L’été touchait à sa fin.

L’été touchait à sa fin.

Que s’était-il passé depuis le premier janvier ? Pas grand-chose vraiment. Apparemment, cette année ne risquait guère de bouleverser le cours de l’histoire, ni même celui de la Bourse. Aucun cataclysme n’avait emporté un morceau de la planète, pas la moindre guerre ne menaçait d’éclater, les pluies de saison n’avaient inondé aucune région de grand tourisme, aucune vedette de choc n’était morte durant ces quelques mois et le ciel n’avait pas même été ensanglanté par quelque spectaculaire accident d’avion. En somme, une année où l’actualité n’avait pas eu d’événement notable à se mettre sous la dent. Le tirage des quotidiens avait d’ailleurs accusé une baisse sensible depuis le mois de mars. Cela dit, la récolte avait été bonne, le temps clément, le printemps assez tardif et l’été très sec, un peu trop chaud.

Une année comme une autre, vraiment.

On arrivait pourtant en vue de cet an 2000 dont on parlait depuis si longtemps. Encore quelques années, et on doublerait le cap de ce siècle qui semblait bien avoir fait son temps, de façon assez tapageuse d’ailleurs.

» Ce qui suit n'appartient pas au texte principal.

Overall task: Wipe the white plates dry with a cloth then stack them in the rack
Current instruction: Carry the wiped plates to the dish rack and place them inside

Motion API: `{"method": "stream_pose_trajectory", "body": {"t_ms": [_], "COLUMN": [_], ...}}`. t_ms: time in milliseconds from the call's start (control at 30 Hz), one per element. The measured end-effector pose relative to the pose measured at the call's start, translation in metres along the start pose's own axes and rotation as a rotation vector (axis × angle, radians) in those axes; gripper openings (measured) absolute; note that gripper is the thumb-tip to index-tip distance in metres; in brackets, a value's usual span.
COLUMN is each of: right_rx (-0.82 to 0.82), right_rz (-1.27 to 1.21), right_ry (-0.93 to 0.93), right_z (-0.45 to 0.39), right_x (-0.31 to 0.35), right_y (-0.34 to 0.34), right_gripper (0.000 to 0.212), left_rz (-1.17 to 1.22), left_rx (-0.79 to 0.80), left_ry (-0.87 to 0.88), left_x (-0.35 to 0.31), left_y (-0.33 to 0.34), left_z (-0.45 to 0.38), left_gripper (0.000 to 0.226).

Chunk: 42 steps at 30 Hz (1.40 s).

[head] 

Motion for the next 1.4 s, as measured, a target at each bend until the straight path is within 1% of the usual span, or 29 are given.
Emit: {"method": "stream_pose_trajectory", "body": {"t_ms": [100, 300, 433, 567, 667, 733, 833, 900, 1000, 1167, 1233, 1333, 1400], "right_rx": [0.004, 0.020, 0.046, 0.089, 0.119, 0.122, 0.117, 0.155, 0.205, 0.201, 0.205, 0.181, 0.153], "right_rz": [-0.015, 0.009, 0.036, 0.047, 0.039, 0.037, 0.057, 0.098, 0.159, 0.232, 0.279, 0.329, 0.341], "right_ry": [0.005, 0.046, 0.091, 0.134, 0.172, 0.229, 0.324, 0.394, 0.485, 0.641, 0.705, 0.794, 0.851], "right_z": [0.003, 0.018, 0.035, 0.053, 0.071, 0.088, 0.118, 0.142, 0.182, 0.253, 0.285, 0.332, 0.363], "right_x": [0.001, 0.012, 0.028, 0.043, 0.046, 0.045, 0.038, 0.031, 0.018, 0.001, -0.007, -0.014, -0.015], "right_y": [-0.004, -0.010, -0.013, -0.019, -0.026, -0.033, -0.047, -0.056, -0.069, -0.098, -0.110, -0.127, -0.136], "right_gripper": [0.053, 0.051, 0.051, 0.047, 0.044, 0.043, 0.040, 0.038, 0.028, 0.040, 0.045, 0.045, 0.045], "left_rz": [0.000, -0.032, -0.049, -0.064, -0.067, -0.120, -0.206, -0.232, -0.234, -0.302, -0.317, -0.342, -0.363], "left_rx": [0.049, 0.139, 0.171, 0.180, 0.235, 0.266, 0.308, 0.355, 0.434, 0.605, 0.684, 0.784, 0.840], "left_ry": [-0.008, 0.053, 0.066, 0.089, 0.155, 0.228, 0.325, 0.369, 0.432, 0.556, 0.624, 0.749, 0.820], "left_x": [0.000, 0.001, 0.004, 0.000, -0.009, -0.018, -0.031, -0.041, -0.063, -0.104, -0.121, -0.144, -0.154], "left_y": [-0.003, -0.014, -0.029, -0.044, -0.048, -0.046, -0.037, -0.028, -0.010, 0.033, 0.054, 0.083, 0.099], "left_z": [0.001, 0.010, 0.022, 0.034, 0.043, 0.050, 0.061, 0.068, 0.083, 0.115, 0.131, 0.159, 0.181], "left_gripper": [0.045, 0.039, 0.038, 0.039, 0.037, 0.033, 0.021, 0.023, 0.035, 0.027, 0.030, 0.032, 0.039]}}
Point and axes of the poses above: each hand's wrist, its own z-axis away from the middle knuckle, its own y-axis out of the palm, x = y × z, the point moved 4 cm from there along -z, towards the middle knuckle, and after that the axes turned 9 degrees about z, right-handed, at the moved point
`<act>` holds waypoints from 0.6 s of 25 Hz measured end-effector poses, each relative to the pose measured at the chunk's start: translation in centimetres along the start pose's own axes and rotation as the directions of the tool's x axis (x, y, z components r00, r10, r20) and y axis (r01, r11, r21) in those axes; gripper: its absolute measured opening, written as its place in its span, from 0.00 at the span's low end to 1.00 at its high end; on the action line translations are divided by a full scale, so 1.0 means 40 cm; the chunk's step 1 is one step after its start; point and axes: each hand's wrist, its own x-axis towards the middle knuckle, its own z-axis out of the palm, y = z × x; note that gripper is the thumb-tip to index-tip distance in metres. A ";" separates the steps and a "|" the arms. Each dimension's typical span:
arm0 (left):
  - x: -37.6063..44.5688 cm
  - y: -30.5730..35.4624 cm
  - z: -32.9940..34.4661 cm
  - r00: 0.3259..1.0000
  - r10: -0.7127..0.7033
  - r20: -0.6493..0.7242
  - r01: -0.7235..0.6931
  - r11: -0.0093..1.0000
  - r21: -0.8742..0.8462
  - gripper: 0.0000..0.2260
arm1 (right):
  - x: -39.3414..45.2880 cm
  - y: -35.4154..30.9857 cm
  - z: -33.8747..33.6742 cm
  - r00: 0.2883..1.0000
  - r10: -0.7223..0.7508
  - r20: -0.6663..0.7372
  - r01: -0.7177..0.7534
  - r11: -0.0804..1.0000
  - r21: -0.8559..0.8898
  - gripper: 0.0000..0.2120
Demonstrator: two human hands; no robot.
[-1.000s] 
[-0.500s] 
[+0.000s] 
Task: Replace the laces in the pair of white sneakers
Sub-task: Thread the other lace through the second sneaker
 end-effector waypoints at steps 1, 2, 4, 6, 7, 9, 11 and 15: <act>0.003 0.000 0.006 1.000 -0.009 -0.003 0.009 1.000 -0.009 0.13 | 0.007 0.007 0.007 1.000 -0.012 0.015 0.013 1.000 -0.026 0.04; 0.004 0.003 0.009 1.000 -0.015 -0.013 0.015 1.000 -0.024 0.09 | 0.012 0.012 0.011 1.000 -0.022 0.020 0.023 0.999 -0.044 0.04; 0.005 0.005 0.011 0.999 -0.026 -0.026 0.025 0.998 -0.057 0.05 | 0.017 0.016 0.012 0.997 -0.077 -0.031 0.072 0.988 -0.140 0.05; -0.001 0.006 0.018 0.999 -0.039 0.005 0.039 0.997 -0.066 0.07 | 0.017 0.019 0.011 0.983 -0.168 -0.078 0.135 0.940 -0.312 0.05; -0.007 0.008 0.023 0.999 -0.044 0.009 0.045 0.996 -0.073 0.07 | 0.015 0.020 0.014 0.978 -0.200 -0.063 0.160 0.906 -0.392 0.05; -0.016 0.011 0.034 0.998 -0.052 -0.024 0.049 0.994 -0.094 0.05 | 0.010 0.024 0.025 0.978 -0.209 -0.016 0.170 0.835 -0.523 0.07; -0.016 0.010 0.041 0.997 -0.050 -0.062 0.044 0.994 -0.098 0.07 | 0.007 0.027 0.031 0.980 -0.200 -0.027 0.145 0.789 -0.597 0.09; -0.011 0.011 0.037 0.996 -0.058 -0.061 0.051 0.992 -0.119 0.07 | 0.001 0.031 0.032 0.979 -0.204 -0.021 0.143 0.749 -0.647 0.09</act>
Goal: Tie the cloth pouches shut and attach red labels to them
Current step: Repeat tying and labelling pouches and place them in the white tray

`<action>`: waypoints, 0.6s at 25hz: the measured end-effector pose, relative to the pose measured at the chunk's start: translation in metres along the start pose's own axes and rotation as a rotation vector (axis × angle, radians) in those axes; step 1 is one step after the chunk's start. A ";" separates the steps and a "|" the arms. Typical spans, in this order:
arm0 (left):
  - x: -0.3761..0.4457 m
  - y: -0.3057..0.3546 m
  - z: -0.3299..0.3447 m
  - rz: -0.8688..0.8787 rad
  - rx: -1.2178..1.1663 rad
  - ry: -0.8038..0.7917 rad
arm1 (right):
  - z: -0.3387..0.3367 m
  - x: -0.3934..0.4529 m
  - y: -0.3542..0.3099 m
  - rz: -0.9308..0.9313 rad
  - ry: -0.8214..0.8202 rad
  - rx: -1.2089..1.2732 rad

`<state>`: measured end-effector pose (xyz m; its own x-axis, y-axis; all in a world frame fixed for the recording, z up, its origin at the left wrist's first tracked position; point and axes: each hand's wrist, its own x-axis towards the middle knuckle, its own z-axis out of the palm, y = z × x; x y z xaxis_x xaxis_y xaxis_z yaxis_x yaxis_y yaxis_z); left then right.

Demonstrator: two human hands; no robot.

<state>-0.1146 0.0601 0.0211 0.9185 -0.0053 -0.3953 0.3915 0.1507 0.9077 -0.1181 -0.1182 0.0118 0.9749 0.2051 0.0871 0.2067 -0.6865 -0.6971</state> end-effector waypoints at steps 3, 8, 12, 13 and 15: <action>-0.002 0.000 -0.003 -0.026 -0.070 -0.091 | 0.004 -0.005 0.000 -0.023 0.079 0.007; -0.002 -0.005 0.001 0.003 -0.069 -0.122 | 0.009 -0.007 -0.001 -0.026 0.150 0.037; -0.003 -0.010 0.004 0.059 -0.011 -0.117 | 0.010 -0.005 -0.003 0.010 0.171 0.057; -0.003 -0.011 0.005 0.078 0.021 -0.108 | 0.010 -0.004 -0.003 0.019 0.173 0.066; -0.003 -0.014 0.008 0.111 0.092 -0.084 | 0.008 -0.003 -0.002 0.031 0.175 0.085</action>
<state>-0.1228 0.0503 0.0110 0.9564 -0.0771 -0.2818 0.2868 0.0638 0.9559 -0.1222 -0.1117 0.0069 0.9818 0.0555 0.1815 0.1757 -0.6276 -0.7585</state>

Depuis 1975 cependant, les choses avaient eu quelque tendance à se stabiliser. En vingt ans le décor n’avait pas tellement changé. On avait rasé beaucoup de vieilles demeures, on avait construit beaucoup de nouveaux immeubles en perdant au change, comme si l’homme ne pensait plus qu’à remplacer le charme du passé par la laideur du futur. L’art moderne, en effet, avait des difficultés à trouver son style. L’homme non plus n’avait pas changé : il s’en allait toujours allègrement, de son pas de conquérant au petit pied, du berceau vers le tombeau, bon an mal an, molli mollo, satisfait de lui, mécontent des autres, dur à la détente, prompt à la mésentente et toujours convaincu d’être le roi des animaux et la plus noble conquête de lui-même.

Quant à la vie…

La vie, en revanche, avait subi, depuis le milieu du siècle, quelques altérations. Quelques profondes métamorphoses, si l’on préfère. Pas tellement, en réalité. Mais il suffisait de si peu : de quelques milligrammes d’un produit chimique pour faire d’un verre d’eau potable une boisson toxique.